EXERCISE> The whole listing is to be restated word for word with no images.

____

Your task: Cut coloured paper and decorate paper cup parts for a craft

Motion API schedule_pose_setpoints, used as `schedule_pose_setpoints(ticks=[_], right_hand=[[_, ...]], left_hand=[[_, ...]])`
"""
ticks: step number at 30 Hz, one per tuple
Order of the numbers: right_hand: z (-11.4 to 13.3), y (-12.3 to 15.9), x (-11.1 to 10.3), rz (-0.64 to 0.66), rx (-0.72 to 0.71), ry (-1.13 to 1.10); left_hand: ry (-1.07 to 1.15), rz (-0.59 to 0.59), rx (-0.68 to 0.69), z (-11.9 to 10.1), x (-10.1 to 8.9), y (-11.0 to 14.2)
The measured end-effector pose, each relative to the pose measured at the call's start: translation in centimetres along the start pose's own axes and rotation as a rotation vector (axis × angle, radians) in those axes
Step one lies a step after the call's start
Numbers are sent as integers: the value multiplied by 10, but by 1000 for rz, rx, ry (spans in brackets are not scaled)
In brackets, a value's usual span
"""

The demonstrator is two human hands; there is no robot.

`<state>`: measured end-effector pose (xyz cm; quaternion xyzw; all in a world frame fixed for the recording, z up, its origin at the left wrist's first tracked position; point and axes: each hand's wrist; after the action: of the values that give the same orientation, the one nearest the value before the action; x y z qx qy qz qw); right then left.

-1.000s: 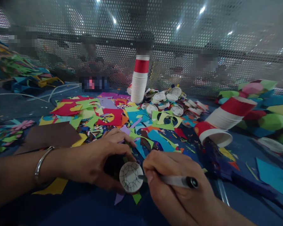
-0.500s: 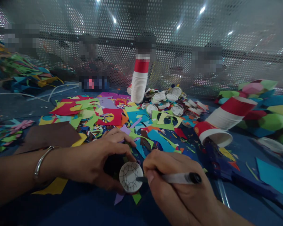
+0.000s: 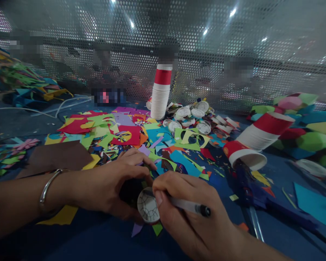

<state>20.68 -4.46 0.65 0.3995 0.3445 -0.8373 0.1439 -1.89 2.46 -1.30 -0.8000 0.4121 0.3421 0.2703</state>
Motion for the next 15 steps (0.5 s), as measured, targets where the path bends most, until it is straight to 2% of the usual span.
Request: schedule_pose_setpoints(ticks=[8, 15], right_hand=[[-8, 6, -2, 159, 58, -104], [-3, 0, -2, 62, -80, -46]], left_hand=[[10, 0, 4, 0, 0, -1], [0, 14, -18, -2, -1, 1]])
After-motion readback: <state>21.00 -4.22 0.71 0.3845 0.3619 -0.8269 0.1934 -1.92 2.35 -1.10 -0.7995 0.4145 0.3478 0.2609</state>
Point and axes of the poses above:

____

WRITTEN SOLUTION>
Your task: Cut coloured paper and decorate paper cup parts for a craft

Motion API schedule_pose_setpoints, used as `schedule_pose_setpoints(ticks=[_], right_hand=[[_, ...]], left_hand=[[_, ...]])`
"""
ticks: step number at 30 Hz, one per tuple
Order of the numbers: right_hand: z (-11.4 to 13.3), y (-12.3 to 15.9), x (-11.1 to 10.3), rz (-0.64 to 0.66), rx (-0.72 to 0.71), ry (-1.13 to 1.10); left_hand: ry (-1.07 to 1.15), rz (-0.59 to 0.59), rx (-0.68 to 0.69), z (-11.9 to 10.1), x (-10.1 to 8.9), y (-11.0 to 14.2)
The measured end-effector pose, each relative to the pose measured at the call's start: translation in centimetres along the start pose's own axes and rotation as a rotation vector (axis × angle, radians) in those axes
Step one lies a step after the call's start
Numbers are sent as integers: the value multiplied by 10, but by 1000 for rz, rx, ry (spans in brackets are not scaled)
In brackets, a value's usual span
"""

The demonstrator is two human hands; there is no robot.

`<state>`: measured end-effector pose (xyz cm; quaternion xyzw; all in a world frame fixed for the recording, z up, its origin at the left wrist's first tracked position; point and axes: each hand's wrist; after the action: of the values that give the same orientation, the one nearest the value before the action; x y z qx qy qz qw); right then left.

-1.000s: 
-0.500s: 
+0.000s: 

<state>20.68 -4.46 0.65 0.3995 0.3445 -0.8373 0.1439 -1.89 2.46 -1.30 -0.8000 0.4121 0.3421 0.2703</state>
Motion for the next 15 steps (0.5 s), as measured, targets where the path bends most, until it is straight to 2% of the usual span.
Request: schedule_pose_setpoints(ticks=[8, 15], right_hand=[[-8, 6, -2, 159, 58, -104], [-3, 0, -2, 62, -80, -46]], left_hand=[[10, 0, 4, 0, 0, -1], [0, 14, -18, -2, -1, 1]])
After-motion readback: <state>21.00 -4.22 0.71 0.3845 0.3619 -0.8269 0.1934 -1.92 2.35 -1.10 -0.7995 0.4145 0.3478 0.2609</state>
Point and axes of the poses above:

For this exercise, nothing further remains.